Records from a data collection
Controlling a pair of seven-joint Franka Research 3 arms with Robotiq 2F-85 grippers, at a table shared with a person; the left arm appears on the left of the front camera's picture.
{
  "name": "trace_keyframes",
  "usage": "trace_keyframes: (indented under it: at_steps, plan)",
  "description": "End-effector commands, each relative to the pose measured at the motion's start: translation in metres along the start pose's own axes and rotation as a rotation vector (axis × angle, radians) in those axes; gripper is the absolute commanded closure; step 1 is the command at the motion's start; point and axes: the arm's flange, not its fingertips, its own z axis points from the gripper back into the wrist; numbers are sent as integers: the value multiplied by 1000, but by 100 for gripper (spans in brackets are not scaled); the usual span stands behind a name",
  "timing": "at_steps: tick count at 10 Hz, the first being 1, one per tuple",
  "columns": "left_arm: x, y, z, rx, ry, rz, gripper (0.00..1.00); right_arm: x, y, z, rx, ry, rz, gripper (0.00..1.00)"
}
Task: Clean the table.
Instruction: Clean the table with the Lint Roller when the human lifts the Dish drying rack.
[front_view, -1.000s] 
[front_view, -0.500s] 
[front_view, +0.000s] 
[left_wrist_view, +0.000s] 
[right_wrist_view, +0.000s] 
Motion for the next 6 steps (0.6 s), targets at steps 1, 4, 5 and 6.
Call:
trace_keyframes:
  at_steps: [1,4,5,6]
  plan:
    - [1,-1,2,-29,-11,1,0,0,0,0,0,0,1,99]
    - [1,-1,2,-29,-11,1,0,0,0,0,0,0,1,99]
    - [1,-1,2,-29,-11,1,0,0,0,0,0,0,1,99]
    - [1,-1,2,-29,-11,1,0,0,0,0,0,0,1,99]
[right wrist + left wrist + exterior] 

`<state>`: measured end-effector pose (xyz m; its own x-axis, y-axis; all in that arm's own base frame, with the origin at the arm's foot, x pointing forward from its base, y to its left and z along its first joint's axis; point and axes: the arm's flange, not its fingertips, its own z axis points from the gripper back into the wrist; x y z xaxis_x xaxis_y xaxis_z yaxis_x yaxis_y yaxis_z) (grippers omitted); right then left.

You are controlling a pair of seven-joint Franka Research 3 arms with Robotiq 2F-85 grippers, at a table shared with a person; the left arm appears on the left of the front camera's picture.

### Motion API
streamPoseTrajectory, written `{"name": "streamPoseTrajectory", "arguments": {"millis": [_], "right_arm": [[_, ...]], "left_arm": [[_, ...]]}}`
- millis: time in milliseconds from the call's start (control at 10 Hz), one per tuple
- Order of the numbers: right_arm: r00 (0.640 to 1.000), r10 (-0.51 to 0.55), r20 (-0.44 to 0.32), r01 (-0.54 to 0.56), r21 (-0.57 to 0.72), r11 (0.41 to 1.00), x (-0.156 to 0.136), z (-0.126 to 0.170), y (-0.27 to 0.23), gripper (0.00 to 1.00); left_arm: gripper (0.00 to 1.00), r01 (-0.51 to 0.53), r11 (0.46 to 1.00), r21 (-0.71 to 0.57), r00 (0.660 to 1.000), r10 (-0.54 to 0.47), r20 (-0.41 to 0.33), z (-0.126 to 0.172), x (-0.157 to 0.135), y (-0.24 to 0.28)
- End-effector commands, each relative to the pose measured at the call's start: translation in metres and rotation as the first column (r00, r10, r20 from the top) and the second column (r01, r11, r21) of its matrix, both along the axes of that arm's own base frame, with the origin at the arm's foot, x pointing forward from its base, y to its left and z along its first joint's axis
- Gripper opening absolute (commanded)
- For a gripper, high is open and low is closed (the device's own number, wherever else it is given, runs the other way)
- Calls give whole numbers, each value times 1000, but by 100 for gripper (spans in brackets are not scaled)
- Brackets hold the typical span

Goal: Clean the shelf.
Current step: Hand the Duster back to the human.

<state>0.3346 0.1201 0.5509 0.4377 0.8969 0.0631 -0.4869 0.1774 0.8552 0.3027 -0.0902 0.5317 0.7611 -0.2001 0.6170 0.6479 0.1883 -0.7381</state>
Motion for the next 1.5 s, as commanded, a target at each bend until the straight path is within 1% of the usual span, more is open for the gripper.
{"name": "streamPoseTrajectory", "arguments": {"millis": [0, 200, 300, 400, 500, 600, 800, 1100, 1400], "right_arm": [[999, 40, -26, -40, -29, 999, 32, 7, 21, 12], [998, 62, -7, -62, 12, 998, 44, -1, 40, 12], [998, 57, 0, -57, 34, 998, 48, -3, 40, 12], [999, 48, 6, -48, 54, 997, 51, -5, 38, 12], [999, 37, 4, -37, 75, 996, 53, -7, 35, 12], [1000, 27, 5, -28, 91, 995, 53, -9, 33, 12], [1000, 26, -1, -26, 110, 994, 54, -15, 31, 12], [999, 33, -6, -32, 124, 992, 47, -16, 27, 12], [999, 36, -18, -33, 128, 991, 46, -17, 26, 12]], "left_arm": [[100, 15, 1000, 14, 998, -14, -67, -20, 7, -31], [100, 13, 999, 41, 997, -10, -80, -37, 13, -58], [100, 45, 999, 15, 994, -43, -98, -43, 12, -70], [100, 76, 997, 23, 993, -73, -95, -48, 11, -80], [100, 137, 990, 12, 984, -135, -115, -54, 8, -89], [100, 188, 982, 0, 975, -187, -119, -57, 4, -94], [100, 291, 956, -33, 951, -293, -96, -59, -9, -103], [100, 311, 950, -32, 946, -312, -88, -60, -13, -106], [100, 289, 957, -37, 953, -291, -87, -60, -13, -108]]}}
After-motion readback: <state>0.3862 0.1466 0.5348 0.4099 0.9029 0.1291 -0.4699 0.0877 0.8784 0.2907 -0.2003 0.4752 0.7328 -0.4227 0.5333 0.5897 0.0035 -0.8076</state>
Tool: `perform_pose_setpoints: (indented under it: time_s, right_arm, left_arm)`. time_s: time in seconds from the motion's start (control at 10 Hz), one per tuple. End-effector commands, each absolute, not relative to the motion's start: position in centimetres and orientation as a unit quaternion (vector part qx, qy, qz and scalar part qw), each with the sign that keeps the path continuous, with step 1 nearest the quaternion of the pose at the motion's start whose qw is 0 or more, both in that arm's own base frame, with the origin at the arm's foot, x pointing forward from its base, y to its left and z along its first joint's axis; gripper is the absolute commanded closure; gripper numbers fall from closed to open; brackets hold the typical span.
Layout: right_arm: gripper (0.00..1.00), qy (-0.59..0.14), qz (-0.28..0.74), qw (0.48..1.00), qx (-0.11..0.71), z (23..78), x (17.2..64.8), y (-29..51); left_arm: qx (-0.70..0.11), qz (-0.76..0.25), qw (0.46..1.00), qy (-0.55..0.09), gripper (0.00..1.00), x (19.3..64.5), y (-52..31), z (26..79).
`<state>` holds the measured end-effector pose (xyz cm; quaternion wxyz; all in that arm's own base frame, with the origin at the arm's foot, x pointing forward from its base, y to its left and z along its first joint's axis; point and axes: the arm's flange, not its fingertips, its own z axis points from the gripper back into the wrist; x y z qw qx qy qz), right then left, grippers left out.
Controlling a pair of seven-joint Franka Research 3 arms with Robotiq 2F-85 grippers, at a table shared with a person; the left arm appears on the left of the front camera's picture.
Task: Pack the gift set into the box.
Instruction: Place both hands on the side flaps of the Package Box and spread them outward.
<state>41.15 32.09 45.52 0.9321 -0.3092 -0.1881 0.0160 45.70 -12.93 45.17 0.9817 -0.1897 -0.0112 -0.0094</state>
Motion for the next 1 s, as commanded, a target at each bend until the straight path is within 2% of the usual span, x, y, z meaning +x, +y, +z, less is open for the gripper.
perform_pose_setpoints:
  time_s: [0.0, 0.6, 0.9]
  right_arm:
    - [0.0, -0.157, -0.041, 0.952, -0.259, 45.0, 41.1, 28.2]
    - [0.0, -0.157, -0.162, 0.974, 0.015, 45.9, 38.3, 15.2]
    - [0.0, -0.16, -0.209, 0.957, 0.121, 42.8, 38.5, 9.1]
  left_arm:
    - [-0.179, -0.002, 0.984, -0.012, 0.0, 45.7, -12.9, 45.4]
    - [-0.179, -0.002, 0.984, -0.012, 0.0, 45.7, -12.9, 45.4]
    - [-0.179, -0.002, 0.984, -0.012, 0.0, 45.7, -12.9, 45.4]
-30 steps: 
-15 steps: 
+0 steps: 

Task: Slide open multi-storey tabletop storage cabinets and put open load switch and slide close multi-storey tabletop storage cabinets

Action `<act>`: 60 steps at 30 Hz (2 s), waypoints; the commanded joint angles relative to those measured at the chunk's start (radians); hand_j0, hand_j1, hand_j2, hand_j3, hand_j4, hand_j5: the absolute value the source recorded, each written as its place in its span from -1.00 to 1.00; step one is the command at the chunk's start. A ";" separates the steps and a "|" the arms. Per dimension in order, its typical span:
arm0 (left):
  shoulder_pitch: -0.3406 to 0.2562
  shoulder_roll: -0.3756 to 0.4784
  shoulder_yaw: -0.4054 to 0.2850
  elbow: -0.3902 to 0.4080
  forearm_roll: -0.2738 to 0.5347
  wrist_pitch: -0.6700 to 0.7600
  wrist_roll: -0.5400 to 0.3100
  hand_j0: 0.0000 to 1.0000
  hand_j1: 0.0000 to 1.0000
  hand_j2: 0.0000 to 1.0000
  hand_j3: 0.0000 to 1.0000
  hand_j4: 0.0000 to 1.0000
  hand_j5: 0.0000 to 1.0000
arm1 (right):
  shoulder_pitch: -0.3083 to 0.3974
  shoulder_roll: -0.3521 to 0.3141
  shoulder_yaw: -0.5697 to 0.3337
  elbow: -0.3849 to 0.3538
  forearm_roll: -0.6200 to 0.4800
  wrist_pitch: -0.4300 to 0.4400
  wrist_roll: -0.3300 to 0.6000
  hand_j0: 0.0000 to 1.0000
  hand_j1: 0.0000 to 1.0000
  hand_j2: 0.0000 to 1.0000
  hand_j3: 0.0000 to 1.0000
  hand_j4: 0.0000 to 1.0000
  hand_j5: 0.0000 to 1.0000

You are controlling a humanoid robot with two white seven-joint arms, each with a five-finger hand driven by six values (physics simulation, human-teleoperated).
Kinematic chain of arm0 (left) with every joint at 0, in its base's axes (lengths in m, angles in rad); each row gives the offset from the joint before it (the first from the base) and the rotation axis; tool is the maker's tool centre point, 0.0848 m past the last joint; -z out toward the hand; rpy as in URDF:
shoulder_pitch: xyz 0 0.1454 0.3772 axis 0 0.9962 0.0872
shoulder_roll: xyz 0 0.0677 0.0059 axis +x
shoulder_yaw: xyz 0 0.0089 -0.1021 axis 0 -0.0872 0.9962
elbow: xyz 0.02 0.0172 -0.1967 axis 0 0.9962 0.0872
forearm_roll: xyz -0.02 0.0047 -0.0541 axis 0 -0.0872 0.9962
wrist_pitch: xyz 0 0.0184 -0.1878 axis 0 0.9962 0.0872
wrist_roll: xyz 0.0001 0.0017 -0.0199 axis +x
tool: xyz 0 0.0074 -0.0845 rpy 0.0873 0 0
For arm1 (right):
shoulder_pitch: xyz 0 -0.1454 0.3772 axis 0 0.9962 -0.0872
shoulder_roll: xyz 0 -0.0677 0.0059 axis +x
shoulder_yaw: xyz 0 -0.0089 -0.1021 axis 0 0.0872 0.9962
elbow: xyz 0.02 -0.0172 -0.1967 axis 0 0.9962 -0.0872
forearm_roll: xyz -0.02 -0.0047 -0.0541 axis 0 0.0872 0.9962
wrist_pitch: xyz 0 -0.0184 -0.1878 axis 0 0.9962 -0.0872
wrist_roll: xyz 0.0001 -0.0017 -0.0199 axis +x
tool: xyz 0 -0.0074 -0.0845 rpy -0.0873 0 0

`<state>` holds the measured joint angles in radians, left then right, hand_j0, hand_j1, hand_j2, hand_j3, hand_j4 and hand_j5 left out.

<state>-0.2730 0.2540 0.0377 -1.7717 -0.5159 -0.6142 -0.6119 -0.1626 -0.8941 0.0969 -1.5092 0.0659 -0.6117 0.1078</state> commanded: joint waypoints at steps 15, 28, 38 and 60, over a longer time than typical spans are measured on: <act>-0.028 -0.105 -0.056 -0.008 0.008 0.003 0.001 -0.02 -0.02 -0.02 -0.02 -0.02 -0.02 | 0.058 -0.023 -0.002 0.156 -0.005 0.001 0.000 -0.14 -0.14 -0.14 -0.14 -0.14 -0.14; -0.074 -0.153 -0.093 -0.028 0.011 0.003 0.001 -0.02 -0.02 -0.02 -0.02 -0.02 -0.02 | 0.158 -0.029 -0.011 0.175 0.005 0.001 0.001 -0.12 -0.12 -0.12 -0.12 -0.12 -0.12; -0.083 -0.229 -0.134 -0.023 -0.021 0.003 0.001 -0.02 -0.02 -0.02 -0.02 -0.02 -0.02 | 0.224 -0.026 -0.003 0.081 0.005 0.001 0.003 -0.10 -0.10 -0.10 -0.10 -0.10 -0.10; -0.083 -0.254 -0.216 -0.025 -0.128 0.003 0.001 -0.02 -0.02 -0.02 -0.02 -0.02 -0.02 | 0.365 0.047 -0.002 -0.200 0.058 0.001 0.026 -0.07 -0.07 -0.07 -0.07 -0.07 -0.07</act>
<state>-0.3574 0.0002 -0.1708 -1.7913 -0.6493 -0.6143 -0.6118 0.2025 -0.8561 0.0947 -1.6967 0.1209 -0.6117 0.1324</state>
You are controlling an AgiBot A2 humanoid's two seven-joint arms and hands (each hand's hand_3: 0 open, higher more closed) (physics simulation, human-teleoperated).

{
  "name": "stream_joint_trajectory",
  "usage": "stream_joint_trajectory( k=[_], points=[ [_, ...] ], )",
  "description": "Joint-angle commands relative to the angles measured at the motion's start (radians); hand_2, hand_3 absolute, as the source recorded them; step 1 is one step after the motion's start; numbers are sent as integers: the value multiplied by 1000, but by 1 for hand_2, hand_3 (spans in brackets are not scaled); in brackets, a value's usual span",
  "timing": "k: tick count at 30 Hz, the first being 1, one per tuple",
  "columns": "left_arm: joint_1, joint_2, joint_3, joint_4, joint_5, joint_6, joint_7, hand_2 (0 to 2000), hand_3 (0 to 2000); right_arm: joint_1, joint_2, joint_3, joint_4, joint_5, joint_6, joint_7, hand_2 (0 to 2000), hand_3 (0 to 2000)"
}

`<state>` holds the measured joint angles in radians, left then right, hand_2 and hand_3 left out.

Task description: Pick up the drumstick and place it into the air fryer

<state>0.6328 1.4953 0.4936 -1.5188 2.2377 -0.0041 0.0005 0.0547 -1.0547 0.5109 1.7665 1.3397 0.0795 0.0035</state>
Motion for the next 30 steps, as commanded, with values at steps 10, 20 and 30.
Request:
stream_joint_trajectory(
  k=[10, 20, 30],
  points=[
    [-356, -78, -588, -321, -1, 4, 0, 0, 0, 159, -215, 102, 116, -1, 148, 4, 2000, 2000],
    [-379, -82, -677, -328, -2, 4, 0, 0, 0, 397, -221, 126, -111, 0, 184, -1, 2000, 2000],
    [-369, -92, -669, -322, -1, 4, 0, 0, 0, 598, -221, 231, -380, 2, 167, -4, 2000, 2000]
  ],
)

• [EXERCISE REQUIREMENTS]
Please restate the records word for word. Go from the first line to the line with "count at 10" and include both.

• [RESULT]
Controlling a pair of seven-joint Franka Research 3 arms with Robotiq 2F-85 grippers, at a table shared with a person; the left arm appears on the left of the front camera's picture.
{
  "name": "trace_keyframes",
  "usage": "trace_keyframes: (indented under it: at_steps, plan)",
  "description": "End-effector commands, each relative to the pose measured at the motion's start: translation in metres along the start pose's own axes and rotation as a rotation vector (axis × angle, radians) in those axes; gripper is the absolute commanded closure; step 1 is the command at the motion's start; point and axes: the arm's flange, not its fingertips, its own z axis points from the gripper back into the wrist; numbers are sent as integers: the value multiplied by 1000, but by 100 for gripper (spans in brackets are not scaled); the usual span stands behind a name",
  "timing": "at_steps: tick count at 10 Hz, the first being 1, one per tuple",

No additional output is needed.